Retrospective analysis of real-world outcomes supports the use of the Amplatzer cardiac plug for left atrial appendage closure in atrial fibrillation patients with a very high risk of stroke or serious bleeds and who cannot tolerate oral anticoagulation.
Retrospective analysis of real-world outcomes supports the use of the Amplatzer cardiac plug (ACP) for left atrial appendage closure in atrial fibrillation (AF) patients with a very high risk of stroke or serious bleeds.
Investigators studied a single facility’s records on 96 consecutive AF patients whose surgeons used the ACP for appendage closure. Those patients had a median baseline CHA2DS2-VASc score of 5 and a median baseline HAS-BLED score of 3. All procedures resulted in fully closed appendages, and complications were rare. Just 7.3% of the patients showed any immediate signs of complications: 4.2% experienced pericardial effusion, 2.1% experienced some sort of thromboembolic event, and 1.0% experienced device embolization.
Follow-up with patients detected another 3 thromboembolic events and thrombus formation on the devices inside 2 patients, but among the 70% of patients who underwent transesophageal echocardiography during follow-up exams, no leaks were detected.
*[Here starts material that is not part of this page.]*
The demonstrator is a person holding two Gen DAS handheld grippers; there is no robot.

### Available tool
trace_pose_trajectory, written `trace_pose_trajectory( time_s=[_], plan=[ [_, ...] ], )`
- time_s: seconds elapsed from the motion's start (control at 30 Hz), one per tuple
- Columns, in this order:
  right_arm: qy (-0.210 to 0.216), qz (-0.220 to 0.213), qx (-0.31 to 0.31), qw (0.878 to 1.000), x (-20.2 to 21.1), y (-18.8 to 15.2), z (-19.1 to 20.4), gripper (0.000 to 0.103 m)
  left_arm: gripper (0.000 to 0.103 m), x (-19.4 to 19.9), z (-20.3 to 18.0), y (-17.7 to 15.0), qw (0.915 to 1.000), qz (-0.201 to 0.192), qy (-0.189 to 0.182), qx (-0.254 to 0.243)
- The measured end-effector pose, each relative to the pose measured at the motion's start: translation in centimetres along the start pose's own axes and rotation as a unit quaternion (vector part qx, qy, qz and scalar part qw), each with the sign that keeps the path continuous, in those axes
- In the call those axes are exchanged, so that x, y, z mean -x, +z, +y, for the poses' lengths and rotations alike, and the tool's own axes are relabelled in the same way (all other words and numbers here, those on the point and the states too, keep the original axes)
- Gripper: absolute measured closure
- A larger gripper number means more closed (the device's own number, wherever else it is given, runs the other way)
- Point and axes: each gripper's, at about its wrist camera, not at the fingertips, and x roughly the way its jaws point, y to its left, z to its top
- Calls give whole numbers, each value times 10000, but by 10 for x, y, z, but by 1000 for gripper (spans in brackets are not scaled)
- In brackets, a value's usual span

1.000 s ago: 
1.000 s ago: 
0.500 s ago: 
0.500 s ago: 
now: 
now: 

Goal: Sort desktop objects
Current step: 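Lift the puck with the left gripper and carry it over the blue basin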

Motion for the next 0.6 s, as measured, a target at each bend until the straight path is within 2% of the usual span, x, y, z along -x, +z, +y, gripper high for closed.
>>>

Appendage closure was complete.
“The prevention of thromboembolism is the most important therapeutic goal in patients with AF. Vitamin K antagonists effectively reduce strokes rates, but as individual stroke and bleeding risks increase in parallel, physicians face a therapeutic dilemma concerning their use in very high stroke and bleeding risk patients,” the study authors wrote in Cardiology and Therapy. “Because left atrial appendage closure makes long-term oral anticoagulation unnecessary, patients with very high stroke and bleeding risks should benefit most from this therapy.”
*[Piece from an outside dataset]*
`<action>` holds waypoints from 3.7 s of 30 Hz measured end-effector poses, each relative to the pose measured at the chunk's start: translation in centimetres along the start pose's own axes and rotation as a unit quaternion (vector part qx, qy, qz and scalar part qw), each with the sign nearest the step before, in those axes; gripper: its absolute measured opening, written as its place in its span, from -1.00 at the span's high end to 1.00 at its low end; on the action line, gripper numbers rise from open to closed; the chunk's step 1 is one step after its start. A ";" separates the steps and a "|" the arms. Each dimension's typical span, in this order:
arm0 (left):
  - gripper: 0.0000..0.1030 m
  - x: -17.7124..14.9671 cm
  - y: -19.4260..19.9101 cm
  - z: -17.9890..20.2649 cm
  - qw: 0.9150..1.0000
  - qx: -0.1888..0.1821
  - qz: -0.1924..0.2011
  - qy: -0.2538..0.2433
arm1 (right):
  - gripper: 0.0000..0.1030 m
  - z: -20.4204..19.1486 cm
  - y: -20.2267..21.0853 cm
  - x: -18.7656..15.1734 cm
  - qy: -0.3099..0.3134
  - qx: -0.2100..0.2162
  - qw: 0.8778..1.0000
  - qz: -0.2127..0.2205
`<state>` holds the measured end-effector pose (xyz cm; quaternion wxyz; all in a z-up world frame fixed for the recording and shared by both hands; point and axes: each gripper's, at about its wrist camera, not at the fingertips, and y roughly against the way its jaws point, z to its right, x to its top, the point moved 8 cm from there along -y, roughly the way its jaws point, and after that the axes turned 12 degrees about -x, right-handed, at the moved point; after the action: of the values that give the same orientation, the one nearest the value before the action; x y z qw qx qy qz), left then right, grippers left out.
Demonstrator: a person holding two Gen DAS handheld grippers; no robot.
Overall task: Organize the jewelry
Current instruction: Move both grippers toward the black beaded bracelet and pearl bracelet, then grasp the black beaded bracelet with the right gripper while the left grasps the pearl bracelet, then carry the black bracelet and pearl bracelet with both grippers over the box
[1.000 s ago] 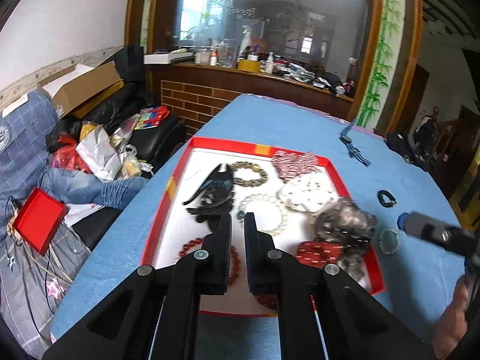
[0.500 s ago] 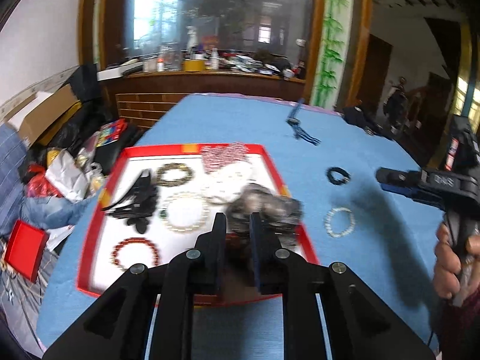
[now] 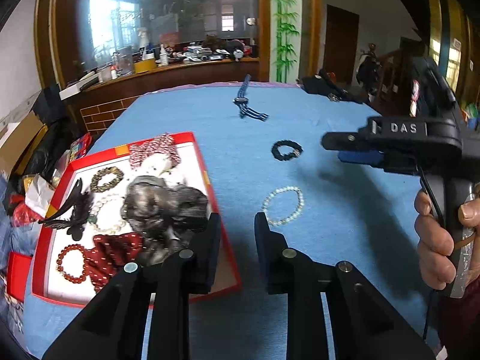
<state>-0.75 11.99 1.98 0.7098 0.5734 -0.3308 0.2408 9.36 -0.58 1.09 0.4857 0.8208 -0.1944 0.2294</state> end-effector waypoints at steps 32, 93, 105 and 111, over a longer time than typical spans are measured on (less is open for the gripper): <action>0.05 -3.5 4.7 -5.7 0.997 0.057 0.018 0.054 | -0.04 -6.0 0.4 -7.6 0.082 -0.013 0.996 -0.025; 0.91 7.1 3.7 -1.6 0.996 -0.081 0.030 0.035 | 0.88 -6.2 4.0 1.3 0.110 -0.021 0.994 0.016; 0.91 2.5 12.1 -13.7 0.994 0.010 0.056 0.089 | 0.87 -19.3 2.2 -4.8 0.208 0.047 0.977 -0.023; 0.90 -0.3 12.2 -17.2 0.992 0.021 0.050 0.116 | 0.87 -24.4 -0.7 -7.3 0.248 0.047 0.967 -0.041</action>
<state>-6.42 31.50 7.60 0.7181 0.5392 -0.2695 0.3476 -0.80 22.02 6.82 0.4888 0.7672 -0.0234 0.4147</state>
The analysis was designed to determine whether the ACP was safe and effective enough in such patients to produce these theoretical benefits by simultaneously reducing the risk of both major bleeds and thromboembolic events — all without introducing significant new dangers related to the surgery or the device.
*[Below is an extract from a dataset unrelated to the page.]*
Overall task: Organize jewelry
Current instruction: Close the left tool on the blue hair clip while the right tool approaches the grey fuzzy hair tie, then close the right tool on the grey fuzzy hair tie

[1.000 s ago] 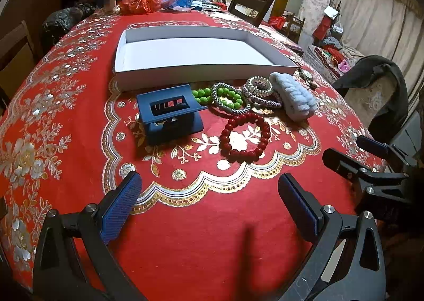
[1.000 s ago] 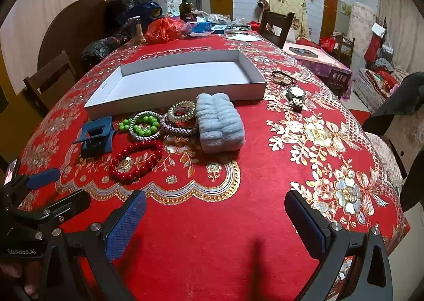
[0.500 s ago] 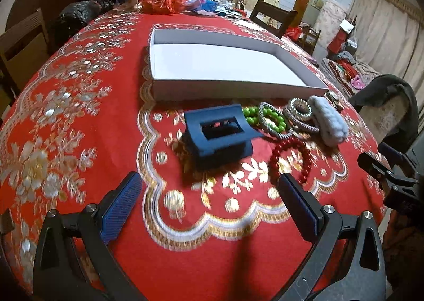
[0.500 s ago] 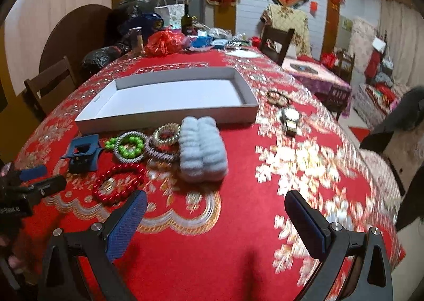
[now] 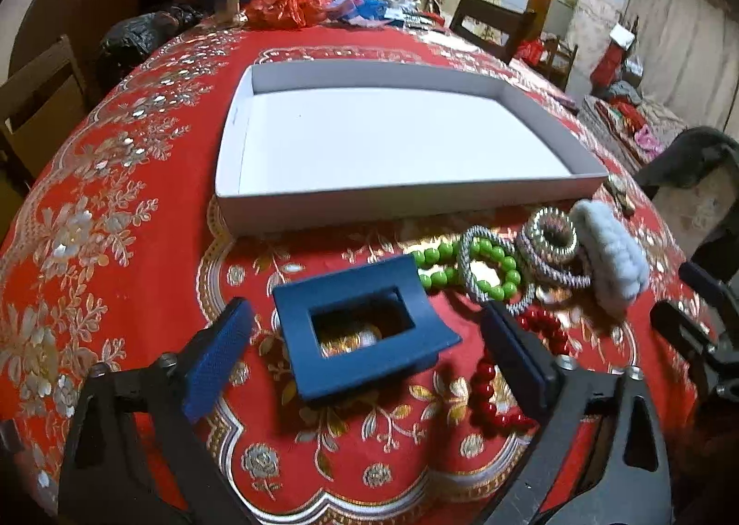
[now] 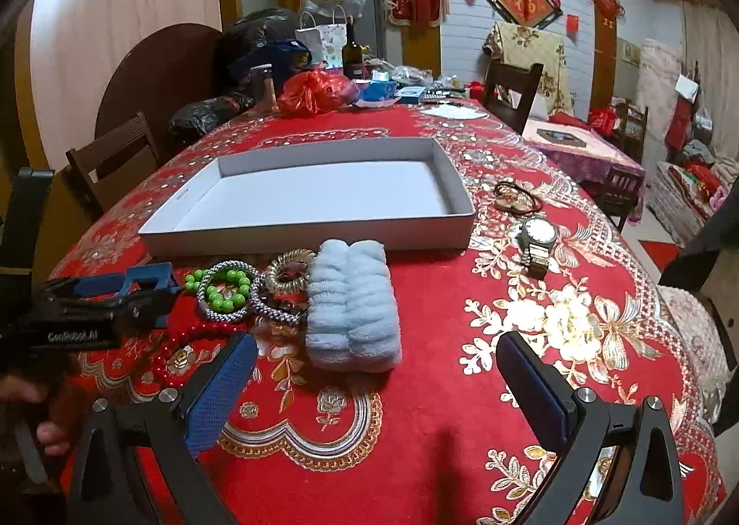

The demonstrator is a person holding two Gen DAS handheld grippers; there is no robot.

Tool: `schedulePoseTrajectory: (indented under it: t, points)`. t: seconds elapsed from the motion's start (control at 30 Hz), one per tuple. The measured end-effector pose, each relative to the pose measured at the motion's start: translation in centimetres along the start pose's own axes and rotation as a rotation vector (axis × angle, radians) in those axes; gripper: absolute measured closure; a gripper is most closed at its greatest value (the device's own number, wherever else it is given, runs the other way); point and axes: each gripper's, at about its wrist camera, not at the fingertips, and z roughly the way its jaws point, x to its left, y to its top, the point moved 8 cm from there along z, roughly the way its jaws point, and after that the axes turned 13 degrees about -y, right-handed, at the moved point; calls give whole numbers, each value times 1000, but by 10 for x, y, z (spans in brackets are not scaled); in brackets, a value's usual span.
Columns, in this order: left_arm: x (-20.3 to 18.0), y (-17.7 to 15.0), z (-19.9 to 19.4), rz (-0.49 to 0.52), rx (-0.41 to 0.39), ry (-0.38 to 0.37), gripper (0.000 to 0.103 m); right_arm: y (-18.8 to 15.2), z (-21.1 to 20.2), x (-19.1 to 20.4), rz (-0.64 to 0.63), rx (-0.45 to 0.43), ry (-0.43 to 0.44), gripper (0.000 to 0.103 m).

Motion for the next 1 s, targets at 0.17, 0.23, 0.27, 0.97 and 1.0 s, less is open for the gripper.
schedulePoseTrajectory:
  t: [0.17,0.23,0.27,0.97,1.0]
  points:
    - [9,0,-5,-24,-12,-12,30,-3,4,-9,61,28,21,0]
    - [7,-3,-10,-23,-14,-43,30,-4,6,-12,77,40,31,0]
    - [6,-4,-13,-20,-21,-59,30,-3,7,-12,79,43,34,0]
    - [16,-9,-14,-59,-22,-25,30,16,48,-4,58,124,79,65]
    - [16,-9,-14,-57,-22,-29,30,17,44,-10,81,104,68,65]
The trial did not compare the ACP directly against any sort of oral anticoagulation, but the investigators wrote that the patients who underwent appendage closure did fare significantly better than they would expect from identical patients who got no treatment.
Among the 89 patients (92.7%) who participated in some form of follow-up (median duration: 9 months), the annual rate of thromboembolic events was 3.2% — significantly lower than the 6.7% to 10.0% that prior studies have found in untreated patients with similar baseline characteristics. The investigators calculated the rate ratio incidence for thromboembolic events for ACP patients at 0.32 (95% confidence interval [CI], 0.07-0.94) of that for untreated patients.
The investigators did not compare the rate of thromboembolic events among trial patients with the rate expected from similar patients on different forms of anticoagulation, but they did compare the rate of actual bleeds to the expected rate of bleeds in warfarin users. Only 1 major bleed was detected among trial uses, so the annualized rate of major bleeds was 1.1%. The annual bleeding risk among warfarin users with a HAS-BLED score of 3 falls somewhere between 3.74% and 5.8%, wrote the investigators, who calculated the reduction of bleeding risk to be anywhere from 70% to 81%. That said, the number of patients in the trial was too small to demonstrate a significant reduction in bleeds. The investigators calculated the rate ratio of serious bleeds among ACP patients at 0.18 (95% CI, 0.00-1.03) of warfarin users.
“The sample size of the study was small and no inference about comparative outcomes can be made due to lack of a control group,” the investigators wrote. “Randomized controlled trials are needed for further validation of the results.”